I, for one, would love to know that since I loved Randi Buckley’s “Healthy Boundaries for Kind People” course, I might also love Lianne Raymond’s “Cherish.” Or that if I’m primarily an auditory learner, I might appreciate so-and-so’s teaching style. Or that Jen Louden’s “TeachNow” is the #1 ranked course on teaching, or that Tanya Geisler’s “Step Into Your Starring Role” is the Editors’ Choice for anyone wrestling with the imposter complex. And so on.
(None of those are affiliate links, by the way.)
As a teacher, I would also love to know who else is teaching courses in my areas of interest; how they’re approaching their subject; and how I can better differentiate my offerings. This feels like a win-win-win, to me: better clarity for students; more efficient marketing and promotion for teachers; and at least a modicum of accountability for everyone (in the form of reviews, standards for inclusion, and so on).
It’s important to note that I don’t think the solution is necessarily curation in the sense of publisher-author models or tying people into a particular delivery model. I prefer vendors to maintain their own approaches when it comes to course platforms and coaching methodologies. But I think online marketplaces offer some interesting possibilities here in terms of models that could be adapted.

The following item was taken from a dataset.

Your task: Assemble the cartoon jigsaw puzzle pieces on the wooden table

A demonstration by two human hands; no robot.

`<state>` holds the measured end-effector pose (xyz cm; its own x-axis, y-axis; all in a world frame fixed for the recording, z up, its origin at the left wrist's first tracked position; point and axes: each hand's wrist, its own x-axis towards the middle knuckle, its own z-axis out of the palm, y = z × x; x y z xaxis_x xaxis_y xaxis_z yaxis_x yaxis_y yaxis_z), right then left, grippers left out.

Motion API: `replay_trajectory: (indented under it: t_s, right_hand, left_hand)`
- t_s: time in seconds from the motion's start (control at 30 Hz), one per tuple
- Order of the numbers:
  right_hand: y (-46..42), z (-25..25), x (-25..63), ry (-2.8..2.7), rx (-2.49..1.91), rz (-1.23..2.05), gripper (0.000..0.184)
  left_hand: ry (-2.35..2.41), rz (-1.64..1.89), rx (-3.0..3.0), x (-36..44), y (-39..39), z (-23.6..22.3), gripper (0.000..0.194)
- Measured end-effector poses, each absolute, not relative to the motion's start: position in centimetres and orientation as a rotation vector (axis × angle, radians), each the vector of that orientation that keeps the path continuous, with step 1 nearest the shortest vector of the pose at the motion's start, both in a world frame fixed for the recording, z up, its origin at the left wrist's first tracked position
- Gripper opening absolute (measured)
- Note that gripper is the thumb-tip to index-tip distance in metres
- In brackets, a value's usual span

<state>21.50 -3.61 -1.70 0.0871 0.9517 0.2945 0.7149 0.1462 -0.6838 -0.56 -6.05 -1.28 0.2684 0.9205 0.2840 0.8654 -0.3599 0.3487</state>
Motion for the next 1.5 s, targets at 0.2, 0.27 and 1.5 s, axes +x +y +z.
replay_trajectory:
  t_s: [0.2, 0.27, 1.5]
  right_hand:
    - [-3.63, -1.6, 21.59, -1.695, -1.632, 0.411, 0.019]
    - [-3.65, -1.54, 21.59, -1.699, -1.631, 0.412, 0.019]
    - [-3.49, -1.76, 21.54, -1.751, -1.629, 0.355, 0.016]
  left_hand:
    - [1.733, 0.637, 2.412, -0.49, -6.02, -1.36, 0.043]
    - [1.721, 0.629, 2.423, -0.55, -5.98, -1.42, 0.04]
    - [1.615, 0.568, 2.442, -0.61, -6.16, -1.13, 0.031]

I’m sure there are limitations to the way I’m seeing this question – and heaven knows the App Store has many, many flaws, as do Yelp, AirBnB, Etsy and the rest – but if anyone out there is trying to tackle this problem, and avoid the hellscape that is the Find-a-Coach Vitamin Aisle (or the, I dunno, Online Course Towel Department at Target?), I am all ears. Because I am tired, tired, tired of this personal brand situation, and I am ready for some better options.
Author’s note: While I’ve been mulling over the ideas in this post for many months, I want to give props to Jonathan Harris’s excellent essay, “Modern Medicine,” and particularly the section “Healers and Dealers,” which succinctly and elegantly articulates the distinction between marketplaces and attention economies – something I’ve spent over a thousand words rambling about here.